Reputation: 222531
GridSearchCV's documentations states that I can pass a scoring function.
scoring : string, callable or None, default=None
I would like to use a native accuracy_score as a scoring function.
So here is my attempt. Imports and some data:
import numpy as np
from sklearn.cross_validation import KFold, cross_val_score
from sklearn.grid_search import GridSearchCV
from sklearn.metrics import accuracy_score
from sklearn import neighbors
X = np.array([[-1, -1], [-2, -1], [-3, -2], [1, 1], [2, 1], [3, 2]])
Y = np.array([0, 1, 0, 0, 0, 1])
Now when I use just k-fold cross-validation without my scoring function, everything works as intended:
parameters = {
'n_neighbors': [2, 3, 4],
'weights':['uniform', 'distance'],
'p': [1, 2, 3]
}
model = neighbors.KNeighborsClassifier()
k_fold = KFold(len(Y), n_folds=6, shuffle=True, random_state=0)

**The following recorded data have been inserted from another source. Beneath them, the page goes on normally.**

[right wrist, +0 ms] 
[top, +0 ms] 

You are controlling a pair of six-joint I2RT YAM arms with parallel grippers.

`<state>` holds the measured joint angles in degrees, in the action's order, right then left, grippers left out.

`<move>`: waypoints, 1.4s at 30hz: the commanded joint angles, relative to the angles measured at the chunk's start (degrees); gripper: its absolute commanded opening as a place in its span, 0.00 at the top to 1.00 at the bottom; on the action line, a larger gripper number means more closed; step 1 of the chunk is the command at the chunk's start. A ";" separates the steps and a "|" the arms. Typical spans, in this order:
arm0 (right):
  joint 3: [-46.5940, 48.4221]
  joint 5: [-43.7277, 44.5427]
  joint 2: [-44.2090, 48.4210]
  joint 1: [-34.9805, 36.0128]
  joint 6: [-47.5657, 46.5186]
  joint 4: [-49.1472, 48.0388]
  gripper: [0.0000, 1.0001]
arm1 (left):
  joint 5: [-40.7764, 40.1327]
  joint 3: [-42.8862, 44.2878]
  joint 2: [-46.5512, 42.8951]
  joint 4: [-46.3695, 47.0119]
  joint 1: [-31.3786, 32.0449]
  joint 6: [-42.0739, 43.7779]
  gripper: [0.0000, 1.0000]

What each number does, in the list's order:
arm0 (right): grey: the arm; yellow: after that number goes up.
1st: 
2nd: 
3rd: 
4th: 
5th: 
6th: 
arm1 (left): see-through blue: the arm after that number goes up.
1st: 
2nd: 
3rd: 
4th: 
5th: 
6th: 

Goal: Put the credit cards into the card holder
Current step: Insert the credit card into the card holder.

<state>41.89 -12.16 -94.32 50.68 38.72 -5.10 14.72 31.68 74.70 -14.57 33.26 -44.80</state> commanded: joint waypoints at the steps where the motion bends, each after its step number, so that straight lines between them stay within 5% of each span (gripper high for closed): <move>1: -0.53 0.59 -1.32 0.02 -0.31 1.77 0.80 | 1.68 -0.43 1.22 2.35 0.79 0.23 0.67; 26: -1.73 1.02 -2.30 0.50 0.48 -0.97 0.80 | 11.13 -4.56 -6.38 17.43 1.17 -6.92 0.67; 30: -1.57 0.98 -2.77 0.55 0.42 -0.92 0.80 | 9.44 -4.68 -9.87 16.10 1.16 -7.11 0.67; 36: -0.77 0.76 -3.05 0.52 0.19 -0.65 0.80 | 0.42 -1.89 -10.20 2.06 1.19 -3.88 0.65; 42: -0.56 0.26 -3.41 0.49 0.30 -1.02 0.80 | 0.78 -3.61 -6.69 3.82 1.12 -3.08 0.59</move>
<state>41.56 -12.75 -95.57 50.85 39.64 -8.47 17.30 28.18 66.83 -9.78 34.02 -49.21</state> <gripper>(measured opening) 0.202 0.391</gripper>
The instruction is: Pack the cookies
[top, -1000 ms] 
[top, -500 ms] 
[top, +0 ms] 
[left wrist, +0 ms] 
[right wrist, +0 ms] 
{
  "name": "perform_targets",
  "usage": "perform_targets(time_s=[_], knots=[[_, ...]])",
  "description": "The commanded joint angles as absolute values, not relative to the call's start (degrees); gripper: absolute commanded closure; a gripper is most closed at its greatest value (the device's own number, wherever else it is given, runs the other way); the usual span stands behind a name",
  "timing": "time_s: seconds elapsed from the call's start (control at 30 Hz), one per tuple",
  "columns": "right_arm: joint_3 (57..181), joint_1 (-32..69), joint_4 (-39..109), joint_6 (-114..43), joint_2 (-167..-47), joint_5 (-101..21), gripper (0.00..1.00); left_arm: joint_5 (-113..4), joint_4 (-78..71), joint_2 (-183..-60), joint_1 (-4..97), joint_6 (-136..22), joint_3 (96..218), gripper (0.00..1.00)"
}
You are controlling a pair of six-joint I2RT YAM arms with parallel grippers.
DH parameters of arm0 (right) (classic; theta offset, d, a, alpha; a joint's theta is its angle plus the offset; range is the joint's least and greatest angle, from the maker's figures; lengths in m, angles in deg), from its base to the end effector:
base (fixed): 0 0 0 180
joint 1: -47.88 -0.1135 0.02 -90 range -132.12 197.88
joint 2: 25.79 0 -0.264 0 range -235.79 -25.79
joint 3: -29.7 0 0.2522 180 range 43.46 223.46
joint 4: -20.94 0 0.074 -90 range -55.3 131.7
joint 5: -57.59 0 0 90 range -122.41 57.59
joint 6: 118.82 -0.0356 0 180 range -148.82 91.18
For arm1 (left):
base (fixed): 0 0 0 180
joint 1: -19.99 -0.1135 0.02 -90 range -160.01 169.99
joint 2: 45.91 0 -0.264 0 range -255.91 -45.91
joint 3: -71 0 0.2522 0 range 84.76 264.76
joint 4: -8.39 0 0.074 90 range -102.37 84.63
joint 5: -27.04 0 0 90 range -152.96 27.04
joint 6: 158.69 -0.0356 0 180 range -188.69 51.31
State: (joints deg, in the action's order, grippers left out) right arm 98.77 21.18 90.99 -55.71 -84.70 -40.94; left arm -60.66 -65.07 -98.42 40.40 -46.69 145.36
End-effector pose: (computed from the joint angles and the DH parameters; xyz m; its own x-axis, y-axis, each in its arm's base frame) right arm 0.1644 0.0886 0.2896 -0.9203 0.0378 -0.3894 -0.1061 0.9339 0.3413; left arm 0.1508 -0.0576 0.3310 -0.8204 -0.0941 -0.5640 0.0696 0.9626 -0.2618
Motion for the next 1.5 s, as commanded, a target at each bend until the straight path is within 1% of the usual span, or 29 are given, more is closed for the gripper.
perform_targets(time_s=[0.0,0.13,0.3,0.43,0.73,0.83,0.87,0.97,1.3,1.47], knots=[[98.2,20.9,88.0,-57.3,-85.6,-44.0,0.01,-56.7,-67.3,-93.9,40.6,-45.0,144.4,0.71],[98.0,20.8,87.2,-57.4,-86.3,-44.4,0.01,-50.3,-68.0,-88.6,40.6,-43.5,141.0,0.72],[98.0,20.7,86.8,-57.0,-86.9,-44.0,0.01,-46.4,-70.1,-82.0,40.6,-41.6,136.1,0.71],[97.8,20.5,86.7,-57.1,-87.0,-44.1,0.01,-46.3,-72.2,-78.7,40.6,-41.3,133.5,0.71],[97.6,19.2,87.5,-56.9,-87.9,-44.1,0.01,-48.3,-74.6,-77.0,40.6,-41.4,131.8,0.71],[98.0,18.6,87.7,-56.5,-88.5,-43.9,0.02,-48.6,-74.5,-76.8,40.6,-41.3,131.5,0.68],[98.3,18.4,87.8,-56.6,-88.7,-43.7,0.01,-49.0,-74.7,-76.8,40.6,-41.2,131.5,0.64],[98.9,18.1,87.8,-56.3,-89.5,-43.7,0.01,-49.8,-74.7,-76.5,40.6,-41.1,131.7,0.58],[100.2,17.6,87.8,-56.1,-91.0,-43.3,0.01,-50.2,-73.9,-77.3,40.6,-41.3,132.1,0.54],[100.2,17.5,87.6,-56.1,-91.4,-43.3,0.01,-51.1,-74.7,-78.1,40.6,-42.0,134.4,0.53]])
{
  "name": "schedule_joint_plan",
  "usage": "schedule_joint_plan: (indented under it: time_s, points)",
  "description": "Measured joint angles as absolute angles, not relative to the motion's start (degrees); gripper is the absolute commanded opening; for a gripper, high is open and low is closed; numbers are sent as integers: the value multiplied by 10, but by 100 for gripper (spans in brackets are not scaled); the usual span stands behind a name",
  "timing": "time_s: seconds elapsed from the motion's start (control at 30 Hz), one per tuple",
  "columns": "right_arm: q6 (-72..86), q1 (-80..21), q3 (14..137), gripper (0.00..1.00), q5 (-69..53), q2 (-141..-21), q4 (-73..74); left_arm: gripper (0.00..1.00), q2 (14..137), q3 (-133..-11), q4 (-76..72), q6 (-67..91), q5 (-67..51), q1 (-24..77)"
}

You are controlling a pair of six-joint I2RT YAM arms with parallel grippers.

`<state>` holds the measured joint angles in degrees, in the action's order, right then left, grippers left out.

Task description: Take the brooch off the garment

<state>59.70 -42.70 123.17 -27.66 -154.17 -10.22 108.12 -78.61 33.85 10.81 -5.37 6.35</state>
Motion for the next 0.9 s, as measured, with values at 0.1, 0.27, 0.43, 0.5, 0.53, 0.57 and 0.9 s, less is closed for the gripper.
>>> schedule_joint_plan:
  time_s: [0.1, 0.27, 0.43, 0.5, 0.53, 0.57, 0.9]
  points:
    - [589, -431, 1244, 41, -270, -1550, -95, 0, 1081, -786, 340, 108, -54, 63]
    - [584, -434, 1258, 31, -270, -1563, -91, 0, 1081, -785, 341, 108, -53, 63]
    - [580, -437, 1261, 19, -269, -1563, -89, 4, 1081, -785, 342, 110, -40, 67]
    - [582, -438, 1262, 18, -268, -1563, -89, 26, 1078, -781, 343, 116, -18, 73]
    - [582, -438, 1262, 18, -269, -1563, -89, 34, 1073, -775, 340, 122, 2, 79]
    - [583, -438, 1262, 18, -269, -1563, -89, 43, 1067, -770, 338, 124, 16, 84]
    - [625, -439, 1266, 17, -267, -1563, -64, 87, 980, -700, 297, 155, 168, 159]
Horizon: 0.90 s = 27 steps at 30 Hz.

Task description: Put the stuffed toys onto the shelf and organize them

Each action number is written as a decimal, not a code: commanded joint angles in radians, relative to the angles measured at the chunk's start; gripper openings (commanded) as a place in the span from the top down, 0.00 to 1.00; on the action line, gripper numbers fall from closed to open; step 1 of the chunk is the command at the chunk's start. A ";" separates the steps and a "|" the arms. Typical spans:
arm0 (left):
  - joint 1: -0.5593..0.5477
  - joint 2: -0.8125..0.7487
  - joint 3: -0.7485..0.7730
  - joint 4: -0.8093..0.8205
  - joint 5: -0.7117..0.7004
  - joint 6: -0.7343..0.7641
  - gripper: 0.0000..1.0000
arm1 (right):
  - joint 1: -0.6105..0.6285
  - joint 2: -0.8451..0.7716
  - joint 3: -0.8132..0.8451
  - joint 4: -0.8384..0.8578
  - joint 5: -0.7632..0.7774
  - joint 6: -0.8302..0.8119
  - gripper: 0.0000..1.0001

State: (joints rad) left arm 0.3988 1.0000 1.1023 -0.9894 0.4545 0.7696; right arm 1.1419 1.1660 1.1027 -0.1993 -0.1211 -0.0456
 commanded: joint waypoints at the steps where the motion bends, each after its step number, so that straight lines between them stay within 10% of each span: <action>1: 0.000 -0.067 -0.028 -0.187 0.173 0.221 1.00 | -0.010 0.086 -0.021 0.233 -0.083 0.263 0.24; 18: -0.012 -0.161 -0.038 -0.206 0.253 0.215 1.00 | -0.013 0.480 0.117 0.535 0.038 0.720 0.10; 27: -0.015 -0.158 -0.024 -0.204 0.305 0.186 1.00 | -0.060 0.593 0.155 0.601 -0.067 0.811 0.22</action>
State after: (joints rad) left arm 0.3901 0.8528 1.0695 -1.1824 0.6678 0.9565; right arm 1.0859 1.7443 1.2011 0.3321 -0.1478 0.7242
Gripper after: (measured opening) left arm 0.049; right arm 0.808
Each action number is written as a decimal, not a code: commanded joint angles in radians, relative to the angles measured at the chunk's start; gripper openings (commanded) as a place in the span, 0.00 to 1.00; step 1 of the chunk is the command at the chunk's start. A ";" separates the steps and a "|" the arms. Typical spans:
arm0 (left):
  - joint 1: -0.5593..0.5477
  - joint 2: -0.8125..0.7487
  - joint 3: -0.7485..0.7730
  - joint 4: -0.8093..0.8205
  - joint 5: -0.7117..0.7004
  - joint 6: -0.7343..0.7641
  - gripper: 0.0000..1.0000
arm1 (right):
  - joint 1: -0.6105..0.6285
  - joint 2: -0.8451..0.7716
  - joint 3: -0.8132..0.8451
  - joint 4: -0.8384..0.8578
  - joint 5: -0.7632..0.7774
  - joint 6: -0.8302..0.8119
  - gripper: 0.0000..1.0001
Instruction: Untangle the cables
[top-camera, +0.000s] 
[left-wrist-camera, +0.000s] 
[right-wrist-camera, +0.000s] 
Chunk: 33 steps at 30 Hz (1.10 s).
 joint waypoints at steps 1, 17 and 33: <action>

clf = GridSearchCV(model, parameters, cv=k_fold) # TODO will change
clf.fit(X, Y)
print clf.best_score_
But when I change the line to
clf = GridSearchCV(model, parameters, cv=k_fold, scoring=accuracy_score) # or accuracy_score()
I get the error: ValueError: Cannot have number of folds n_folds=10 greater than the number of samples: 6.
which in my opinion does not represent the real problem.
In my opinion the problem is that accuracy_score
does not follow the signature scorer(estimator, X, y)
, which is written in the documentation
So how can I fix this problem?
Upvotes: 3
Views: 8257
Reputation: 36545
It will work if you change scoring=accuracy_score
to scoring='accuracy'
(see the documentation for the full list of scorers you can use by name in this way.)
In theory, you should be able to pass custom scoring functions like you're trying, but my guess is that you're right and accuracy_score
doesn't have the right API.
Upvotes: 7
Reputation: 184
Here is an example of using Weighted Kappa as scoring metric for GridSearchCV for a simple Random Forest model. The key learning for me was to use the parameters related to the scorer in the 'make_scorer' function.
from sklearn.model_selection import GridSearchCV
from sklearn.metrics import cohen_kappa_score, make_scorer
kappa_scorer = make_scorer(cohen_kappa_score,weights="quadratic")
# Create the parameter grid based on the results of random search
param_grid = {
'bootstrap': [True],
'max_features': range(2,10), # try features from 2 to 10
'min_samples_leaf': [3, 4, 5],
'n_estimators' : [100,300,500],
'max_depth': [5]
}
# Create a based model
random_forest = RandomForestClassifier(class_weight ="balanced_subsample",random_state=1)
# Instantiate the grid search model
grid_search = GridSearchCV(estimator = random_forest, param_grid = param_grid,
cv = 5, n_jobs = -1, verbose = 2, scoring = kappa_scorer) # search for best model using roc_auc
# Fit the grid search to the data
grid_search.fit(final_tr, yTrain)
Upvotes: 1